混凝土中骨材與水泥漿界面處過渡區性質與耐久性之研究

Abstract

摘要 本研究主要是觀測常溫濕拌HPC試體在飽和石灰水與飽和硫酸鈉溶液養護及加速劣化下對骨材介面處過渡區的影響，由SEM觀測下可發現，常溫濕拌混凝土在飽和石灰水養護下，其初期水化過程中，水泥漿與骨材間之100μm範圍內，其孔隙與水化產物呈現出一間歇交錯狀，隨齡期之增加孔隙之分佈由初期水化時的大型塊狀、條狀分佈，漸成不定形的小型塊狀組織，且在水泥漿與骨材間之100μm範圍間發現56天齡期之孔隙大部份集中在距骨材邊緣0~15μm之間，其水化生成物之結實程度在任何齡期下均隨著距骨材界面距離之增加而更緻密。另外比較飽和硫酸鈉溶液養護之情況，在飽和石灰水養護下7天時可發現有AFm產生，但在飽和硫酸鈉養護下則需14天才發現。在飽和石灰水養護下，14天之孔隙形狀已呈現類似條狀的分佈，在28天及56天齡期時，其孔隙的形狀已呈現網狀結構的分佈。而在飽和硫酸鈉養護下28天的孔隙形狀才呈現類似條狀的分佈。由14天齡期之加速劣化試驗的SEM觀測結果發現，經15次加速劣化後之C-S-H水化生成物，存在有許多孔隙。由骨材與水泥漿之交互作用試驗結果發現，骨材並不會與水泥漿產生交互作用而生成水化產物，故對骨材與水泥漿之界面粘著力之影響僅由水化產物來控制，由於靠近骨材界面處之水化產物以AFm為主且CH量不足以使飛灰產生卜作嵐反應，雖然gel之表面粘著力高於AFm，即使如此，表面粘著力仍小於聚族的強度。

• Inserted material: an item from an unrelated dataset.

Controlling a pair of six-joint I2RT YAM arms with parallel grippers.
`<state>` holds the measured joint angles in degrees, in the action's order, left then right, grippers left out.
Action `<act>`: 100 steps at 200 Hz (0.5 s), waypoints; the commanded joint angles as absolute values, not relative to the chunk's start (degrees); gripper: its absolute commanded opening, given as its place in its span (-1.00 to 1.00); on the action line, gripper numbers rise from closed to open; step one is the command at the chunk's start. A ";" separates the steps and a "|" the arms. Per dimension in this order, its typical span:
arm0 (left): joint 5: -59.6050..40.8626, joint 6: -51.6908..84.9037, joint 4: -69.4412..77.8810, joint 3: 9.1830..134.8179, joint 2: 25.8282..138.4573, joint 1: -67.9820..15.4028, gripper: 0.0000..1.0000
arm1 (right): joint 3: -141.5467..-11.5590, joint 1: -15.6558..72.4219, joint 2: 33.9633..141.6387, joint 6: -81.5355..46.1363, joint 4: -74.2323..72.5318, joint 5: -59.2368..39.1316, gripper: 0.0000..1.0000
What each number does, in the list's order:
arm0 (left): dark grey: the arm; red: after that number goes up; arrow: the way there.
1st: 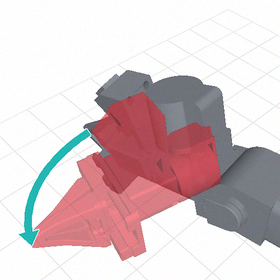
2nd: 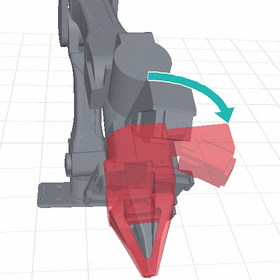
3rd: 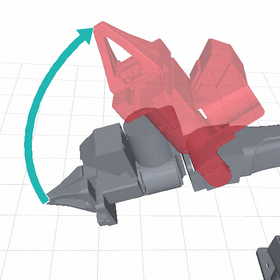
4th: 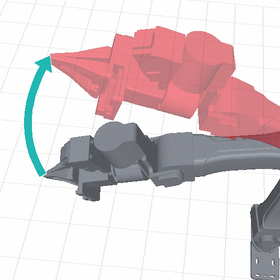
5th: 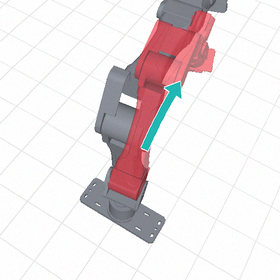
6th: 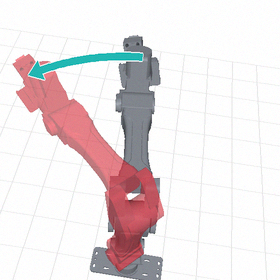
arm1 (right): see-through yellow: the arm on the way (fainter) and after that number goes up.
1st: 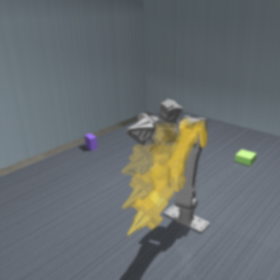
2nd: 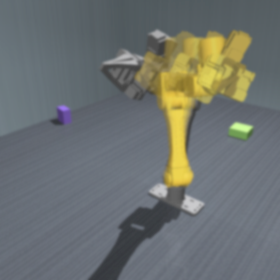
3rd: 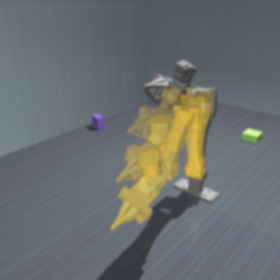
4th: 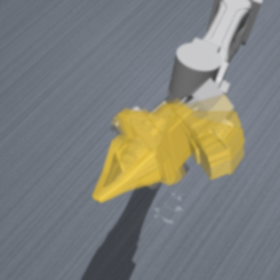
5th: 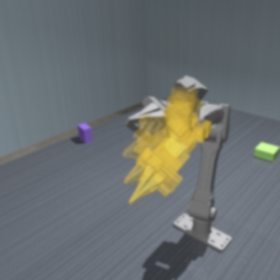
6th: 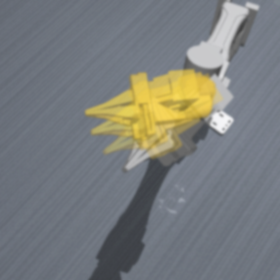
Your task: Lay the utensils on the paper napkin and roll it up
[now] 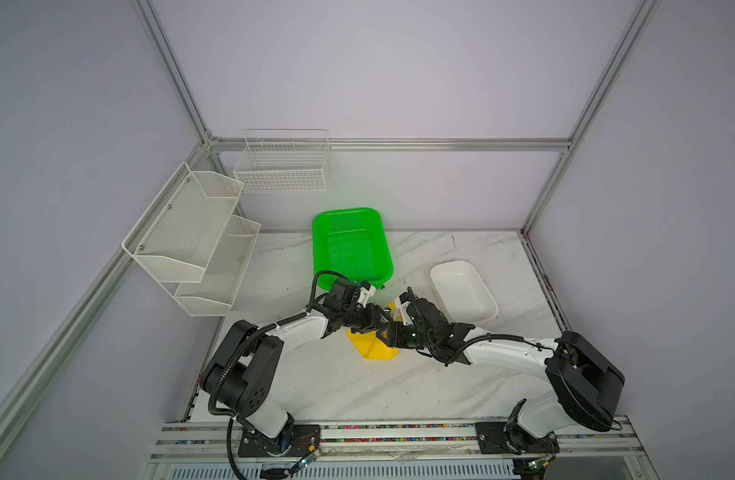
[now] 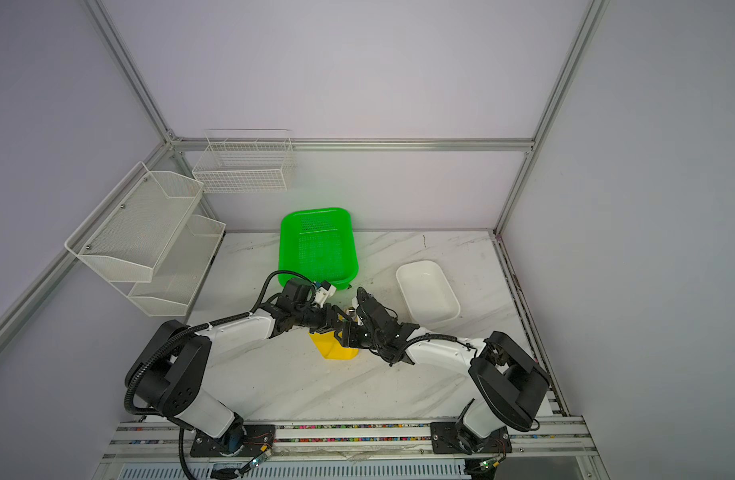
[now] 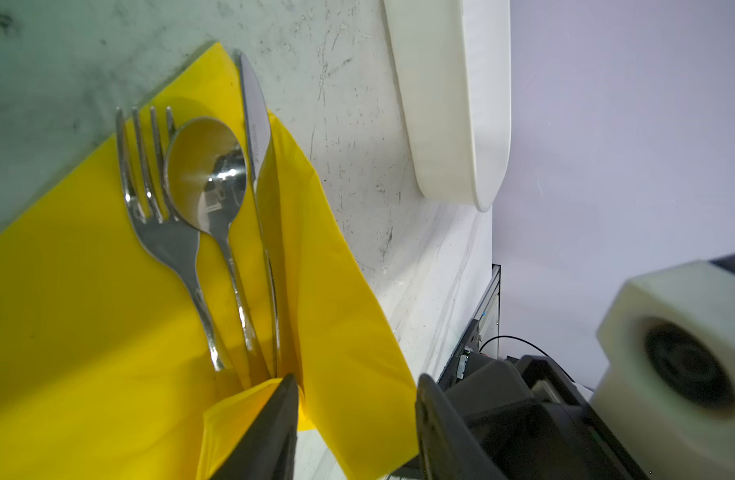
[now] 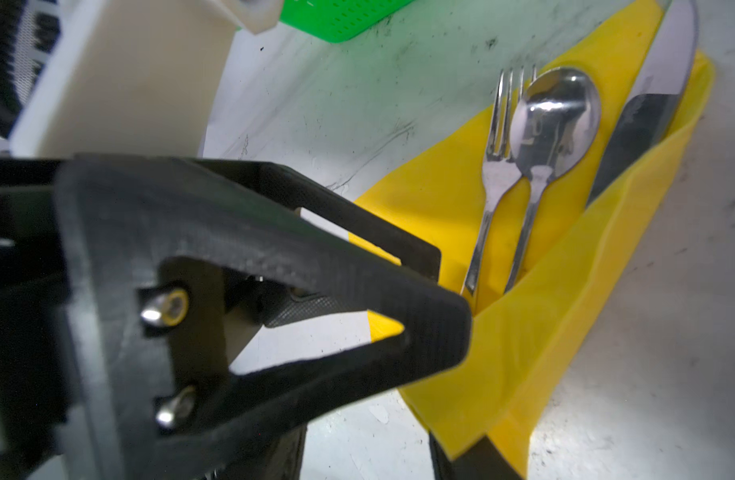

而添加卜作嵐材料之高性能混凝土雖然無法有效改善骨材界面處之粘結力，但因卜作嵐反應能有效提高過渡區的強度，故有添加卜作嵐材料之高性能混凝土之整體強度仍然優於傳統混凝土。

Abstract This research is to investigate the Interfacial Transition Zone (ITZ) of Wet Mixed high performance concrete curing in lime water or sodium sulfate solution to get accelerate inferior test. From SEM(Scanning Electron Microscope), Wet Mixed concrete curing in lime water, it was found that the pores and hydration products at the Interfacial Transition Zone within 100μm between paste and aggregate were permuted each other during the early hydration stage and then appeared as large lump or strip. They gradually became irregular and small lump for the further curing age. At the 56 days curing age, pores almost concentrated within an area of 0-15μm from the aggregate edge. The hydration products were much denser with the increase of its distance from aggregate edge. Further, to compare the situation of curing in sodium sulfate solution, we find the hydration products AFm appeared in the sample at 7 days age curing in lime water, but it appeared at 14 days age in the sample curing in sodium sulfate. The pore shape of 14 days curing in lime water, appeared a mesh distribution, but the same pore shape was appeared at 28 days age curing in sodium sulfate. From SEM of accelerate inferior test at 14 days, the C-S-H products after 15 times accelerate inferior test that existed more pores. From the result of interaction test, we found that aggregate and paste not appeared interaction, so that, the bond strength of aggregate and paste was control by hydration products only. We find the hydration products AFm was appeared on aggregate edge and amount of CH was not enough let fly-ash to progress Pozzolanic reaction. Although, add Pozzolanic material can not to improve the bond strength of interface, but Pozzolanic reaction can improve compressive strength of ITZ, so that, the full strength of HPC was larger than traditional concrete.